HEK-GLP-1R cells were pretreated (Pre-) for 10 min with 1 µM GLP-1 9–36 amide in the presence of IBMX before challenge for 15 min with the indicated concentrations of agonists. Where no pre-treatment is indicated, an equivalent volume of buffer (KHB) was added for 10 min in the presence of IBMX prior to ligand addition for 15 min. Levels of intracellular cAMP were then determined relative to the cellular protein content. The final concentration of DMSO (vehicle) for the 15 min treatment period was 5% v/v in all cases. Data are mean±s.e.m., n = 3.

doi:10.1371/journal.pone.0047936.g001

Over 60 min, GLP-1 9–36 amide (1 µM) evoked a minor increase in cAMP (Figure 2). Compound 2 (1 µM) evoked a more robust increase, which peaked at 30 min and then declined. At all of the time points studied, co-stimulation with GLP-1 9–36 amide and compound 2 evoked cAMP responses significantly greater than the numerical addition of responses to the two ligands alone (Figure 2).

thumbnail

Figure 2. Time course of cAMP generation in response to GLP-1 9–36 amide, compound 2 or co-stimulation in HEK-GLP-1R cells.

HEK-GLP-1R cells were either untreated (Basal; not visible) or treated for the indicated times with GLP-1 9–36 amide (1 µM), compound 2 (1 µM) or the two in combination (Co-addition) in the presence of IBMX. The final concentration of DMSO (vehicle) was 5% v/v in all cases. In addition to the measured levels of cAMP generation, the numerical sum of cAMP generation in response to GLP-1 9–36 amide and compound 2 alone are presented (Numerical).
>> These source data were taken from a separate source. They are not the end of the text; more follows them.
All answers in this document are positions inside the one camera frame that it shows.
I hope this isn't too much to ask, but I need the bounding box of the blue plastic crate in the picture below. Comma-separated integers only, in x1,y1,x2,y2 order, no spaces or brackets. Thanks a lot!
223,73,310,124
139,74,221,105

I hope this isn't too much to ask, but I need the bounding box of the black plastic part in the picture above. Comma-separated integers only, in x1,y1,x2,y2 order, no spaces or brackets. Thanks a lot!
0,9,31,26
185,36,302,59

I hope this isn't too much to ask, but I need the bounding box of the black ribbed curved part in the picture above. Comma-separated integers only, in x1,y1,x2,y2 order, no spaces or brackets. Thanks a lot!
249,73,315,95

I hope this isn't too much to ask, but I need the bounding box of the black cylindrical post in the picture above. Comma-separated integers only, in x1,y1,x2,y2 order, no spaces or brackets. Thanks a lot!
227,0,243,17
Data are mean±s.e.m., n = 3, ** P<0.01 and *** P<0.001 by Bonferroni's multiple range test following oneway ANOVA. For clarity, only differences between ‘numerical’ and ‘co-addition’ conditions are shown.

doi:10.1371/journal.pone.0047936.g002

The potency of GLP-1 9–36 amide-mediated cAMP generation was increased by compound 2 in a concentration-dependent manner (Figure 3AB, Table 1). Thus, the pEC50 of GLP-1 9–36 amide alone was 6.51±0.02 but this was progressively increased by increasing concentrations of compound 2 to 8.41±0.22 at 3 µM. Subtraction of the response to compound 2 alone from that to co-addition with GLP-1 9–36 amide clearly showed the increased potency of GLP-1 9–36 amide by compound 2 and highlighted the increased Emax values (Figure 3B). Indeed, at all concentrations of compound 2 (0.03 µM–1 µM), cAMP responses to co-stimulation with compound 2 and the maximal concentration of GLP-1 9–36 amide (1 µM) were significantly greater than the numerical sum of the ligands alone (Figure 3C).

thumbnail

Figure 3. Functional interaction of compound 2 and GLP-1 9–36 amide at the GLP-1R in HEK-GLP-1R cells.

A) Cells were stimulated for 15 min with GLP-1 9–36 amide at the concentrations indicated and either vehicle (KHB+5% DMSO) or compound 2 at the indicated concentrations in the presence of IBMX. The pEC50 values for GLP-1 9–36 amide-mediated cAMP generation in the presence of the different concentrations of compound 2 are given in Table 1. B) Data are shown from panel ‘a’ but with the subtraction of the response to compound 2 in the absence of GLP-1 9–36 amide. C) The Emax values of cAMP generation at 1 µM GLP-1 9–36 amide in the presence of various concentrations of compound 2 (Co-addition) are compared to the numerical addition of responses to the agonists individually (Numerical addition). Data are taken from panel a. D) HEK-GLP-1R cells were stimulated with either isoproterenol (100 µM), compound 2 (1 µM) or the two in combination (Co-addition) in the presence of IBMX and 5% DMSO (vehicle). The numerical sum of cAMP generation in response to isoproterenol and compound 2 is shown (Numerical addition). All data are mean±/+s.e.m., n = 3–4, *** P<0.001 and ** P<0.01 by Bonferroni's multiple range test. For clarity only differences between ‘numerical’ and ‘co-addition’ conditions are shown.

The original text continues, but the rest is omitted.